The problem — Set down exactly the lines in the records below that run from the line with "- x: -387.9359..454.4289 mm" to the line with "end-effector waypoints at", inclusive, and nothing more.

Data items
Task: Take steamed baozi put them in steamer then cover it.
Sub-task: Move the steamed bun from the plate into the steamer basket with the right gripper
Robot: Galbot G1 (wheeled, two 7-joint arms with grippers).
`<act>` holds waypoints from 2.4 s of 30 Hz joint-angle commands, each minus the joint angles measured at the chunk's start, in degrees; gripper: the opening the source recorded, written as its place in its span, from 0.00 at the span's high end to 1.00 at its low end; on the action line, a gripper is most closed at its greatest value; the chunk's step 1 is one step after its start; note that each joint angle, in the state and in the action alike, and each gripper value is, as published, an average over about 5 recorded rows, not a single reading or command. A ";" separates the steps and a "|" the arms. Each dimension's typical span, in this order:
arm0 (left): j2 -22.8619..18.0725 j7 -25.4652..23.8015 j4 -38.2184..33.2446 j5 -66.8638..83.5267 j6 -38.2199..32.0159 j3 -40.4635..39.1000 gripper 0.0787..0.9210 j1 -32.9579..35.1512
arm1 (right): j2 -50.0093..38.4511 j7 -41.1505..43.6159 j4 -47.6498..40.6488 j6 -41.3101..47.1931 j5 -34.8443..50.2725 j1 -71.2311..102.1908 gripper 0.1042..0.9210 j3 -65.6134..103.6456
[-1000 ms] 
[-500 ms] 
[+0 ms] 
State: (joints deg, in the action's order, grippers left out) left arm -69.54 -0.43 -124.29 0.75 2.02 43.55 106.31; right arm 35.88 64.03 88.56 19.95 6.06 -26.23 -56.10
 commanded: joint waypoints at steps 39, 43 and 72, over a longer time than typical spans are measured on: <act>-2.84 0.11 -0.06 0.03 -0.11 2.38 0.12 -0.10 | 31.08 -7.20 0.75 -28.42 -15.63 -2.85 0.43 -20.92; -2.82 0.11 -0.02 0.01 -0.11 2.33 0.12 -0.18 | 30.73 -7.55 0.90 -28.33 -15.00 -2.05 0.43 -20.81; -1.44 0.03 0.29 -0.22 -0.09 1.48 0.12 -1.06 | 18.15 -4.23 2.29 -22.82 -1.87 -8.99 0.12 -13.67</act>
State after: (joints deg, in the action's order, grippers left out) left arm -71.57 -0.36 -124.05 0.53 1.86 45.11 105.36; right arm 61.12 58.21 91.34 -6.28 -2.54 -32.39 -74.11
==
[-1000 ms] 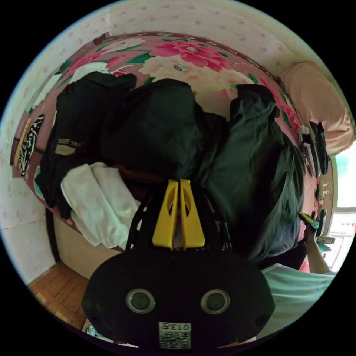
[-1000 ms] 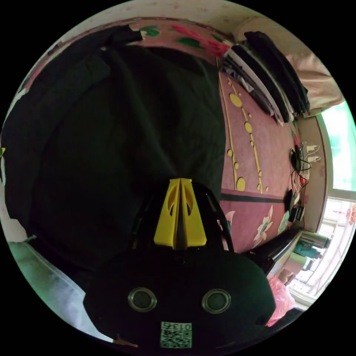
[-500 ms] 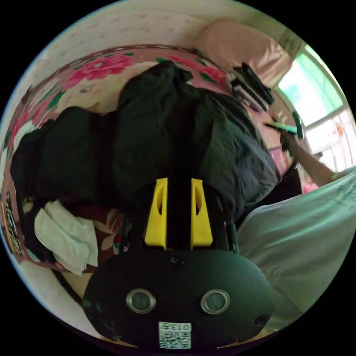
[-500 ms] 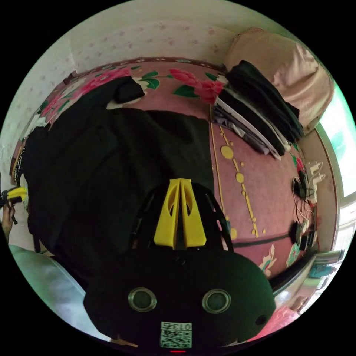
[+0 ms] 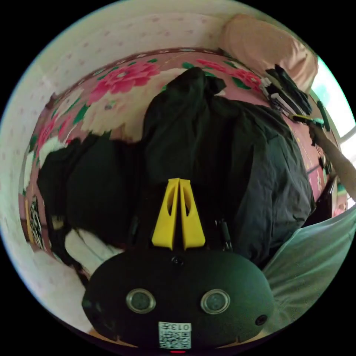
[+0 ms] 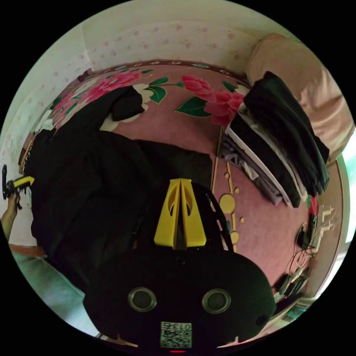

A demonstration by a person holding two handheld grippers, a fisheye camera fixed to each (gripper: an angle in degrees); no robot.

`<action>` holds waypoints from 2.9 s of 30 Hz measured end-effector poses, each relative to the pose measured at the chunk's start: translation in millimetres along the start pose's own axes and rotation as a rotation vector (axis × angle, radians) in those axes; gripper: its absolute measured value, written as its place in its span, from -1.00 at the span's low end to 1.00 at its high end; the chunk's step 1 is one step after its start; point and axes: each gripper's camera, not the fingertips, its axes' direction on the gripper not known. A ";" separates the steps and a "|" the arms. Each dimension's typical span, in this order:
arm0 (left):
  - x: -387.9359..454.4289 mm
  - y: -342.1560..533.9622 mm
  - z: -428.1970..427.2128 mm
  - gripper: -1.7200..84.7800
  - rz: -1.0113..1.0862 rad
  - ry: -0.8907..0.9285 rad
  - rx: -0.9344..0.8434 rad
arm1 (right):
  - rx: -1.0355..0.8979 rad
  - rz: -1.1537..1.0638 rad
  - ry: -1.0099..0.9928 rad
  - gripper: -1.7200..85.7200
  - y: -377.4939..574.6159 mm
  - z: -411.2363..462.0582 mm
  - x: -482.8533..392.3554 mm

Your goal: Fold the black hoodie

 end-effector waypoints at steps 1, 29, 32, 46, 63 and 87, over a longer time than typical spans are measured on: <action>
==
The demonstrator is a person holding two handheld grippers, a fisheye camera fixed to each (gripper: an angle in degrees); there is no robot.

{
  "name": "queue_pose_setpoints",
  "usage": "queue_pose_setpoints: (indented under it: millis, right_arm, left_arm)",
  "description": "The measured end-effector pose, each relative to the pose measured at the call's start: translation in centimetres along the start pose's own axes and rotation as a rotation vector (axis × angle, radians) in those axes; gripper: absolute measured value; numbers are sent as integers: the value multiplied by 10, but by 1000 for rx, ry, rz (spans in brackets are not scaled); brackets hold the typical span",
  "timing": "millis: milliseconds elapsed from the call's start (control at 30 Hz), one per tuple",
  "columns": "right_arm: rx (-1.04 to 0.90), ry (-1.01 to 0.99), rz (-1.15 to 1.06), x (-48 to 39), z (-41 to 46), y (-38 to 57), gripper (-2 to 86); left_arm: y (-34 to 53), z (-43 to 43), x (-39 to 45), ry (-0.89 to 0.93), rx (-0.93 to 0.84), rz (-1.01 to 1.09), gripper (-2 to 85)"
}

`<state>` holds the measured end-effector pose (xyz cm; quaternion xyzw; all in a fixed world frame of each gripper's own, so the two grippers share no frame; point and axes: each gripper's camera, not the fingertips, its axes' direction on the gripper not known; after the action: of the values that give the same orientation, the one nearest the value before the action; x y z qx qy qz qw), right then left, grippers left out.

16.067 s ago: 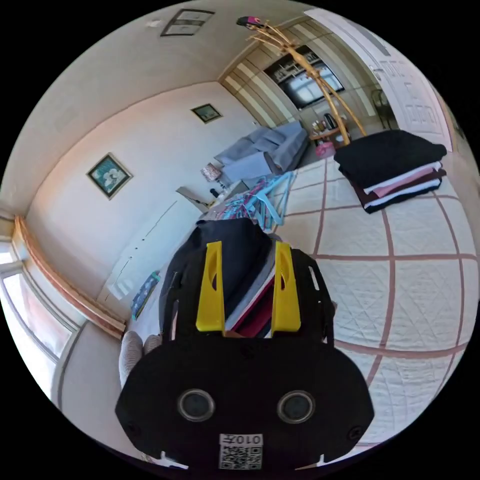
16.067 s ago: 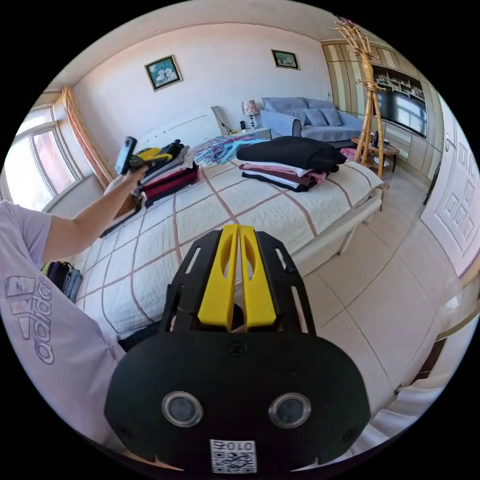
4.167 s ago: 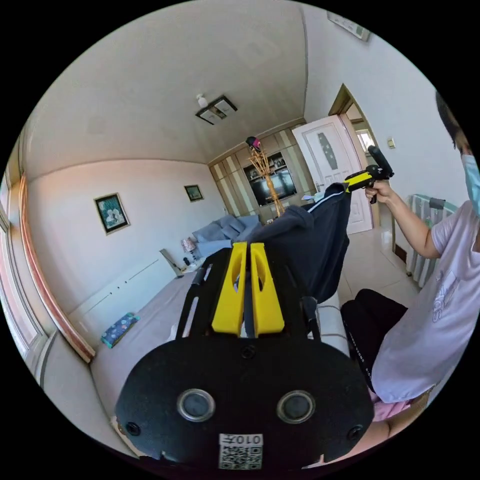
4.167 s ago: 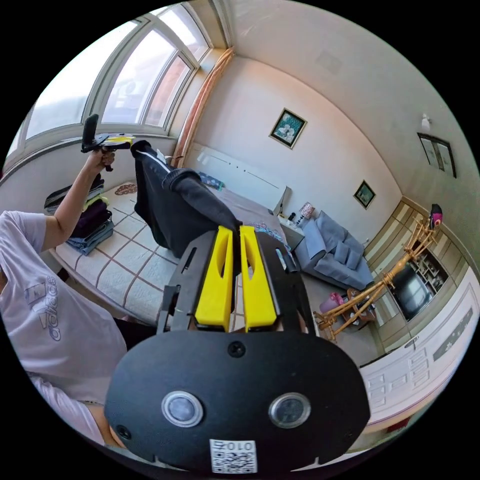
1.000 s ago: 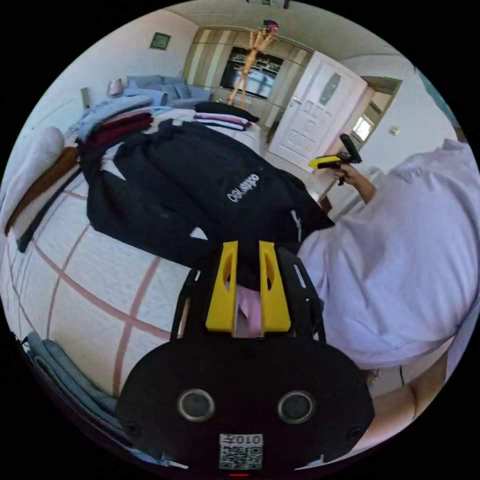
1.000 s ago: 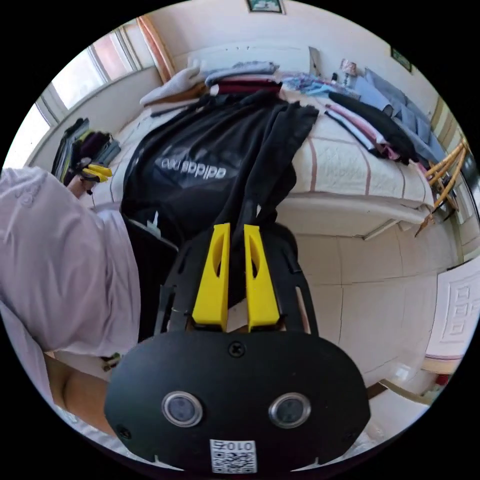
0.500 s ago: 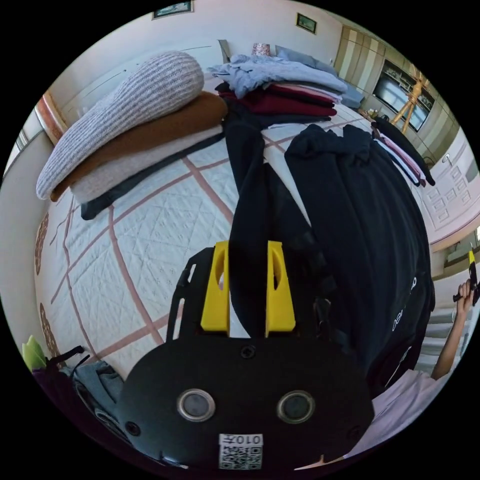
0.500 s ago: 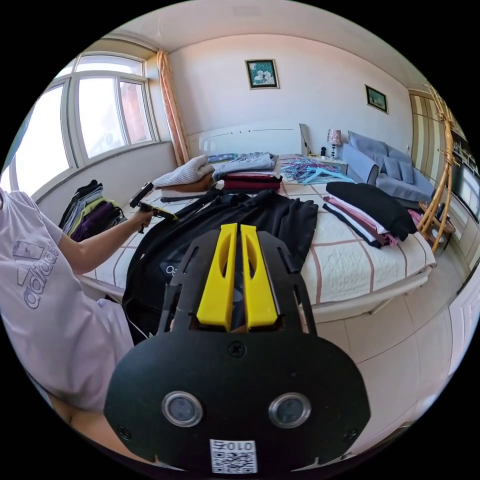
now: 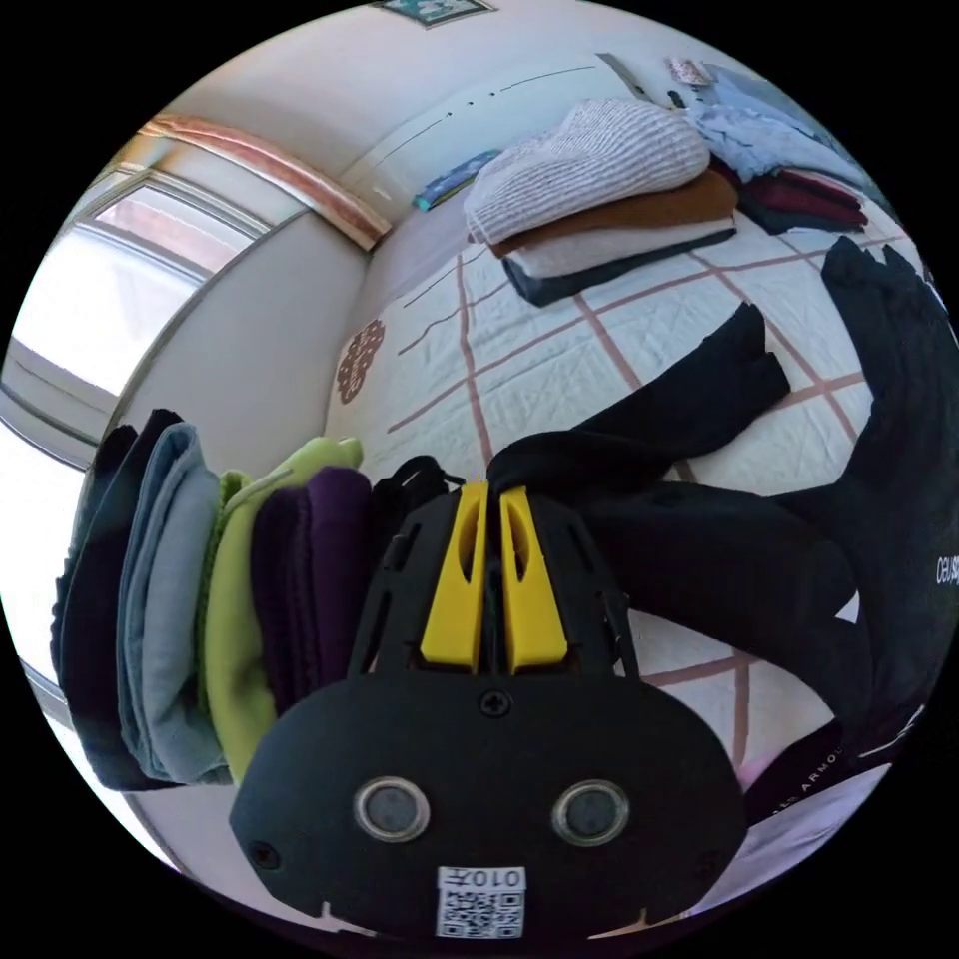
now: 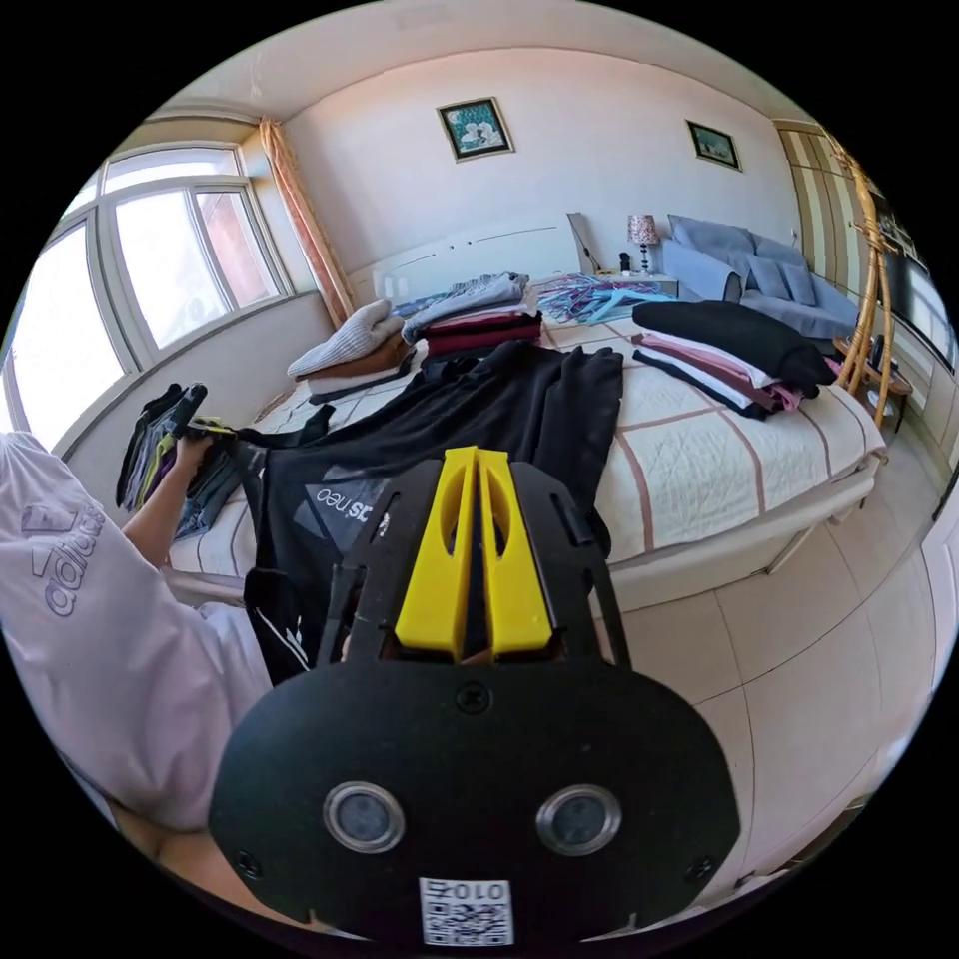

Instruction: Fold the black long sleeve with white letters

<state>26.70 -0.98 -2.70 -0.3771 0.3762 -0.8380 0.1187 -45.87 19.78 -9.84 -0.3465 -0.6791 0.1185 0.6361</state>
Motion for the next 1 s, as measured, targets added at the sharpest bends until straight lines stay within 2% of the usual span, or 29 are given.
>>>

Result —
  - x: -387.9359..454.4289 mm
  - y: -342.1560..533.9622 mm
  - z: -428.1970..427.2128 mm
  - gripper: -1.7200..84.7800
  - rz: -1.0113..1.0862 rad
  - ry: -0.8907..0.9285 rad
  - rx: -0.9344..0.8434 rad
arm1 (right):
  - rx: -1.0355..0.8979 rad
  - rz: -1.1537..1.0638 rad
  - ry: -1.0099..0.9928 rad
  - gripper: -1.7200..85.7200
  - y: -377.4939..574.6159 mm
  - z: -411.2363..462.0582 mm
  - x: -482.8533..392.3554 mm

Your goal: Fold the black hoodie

 end-effector waypoints at steps 1, 29, 32, 46, 63 and 87, over a longer time than typical spans are measured on: <action>

Nothing more remains in this exercise.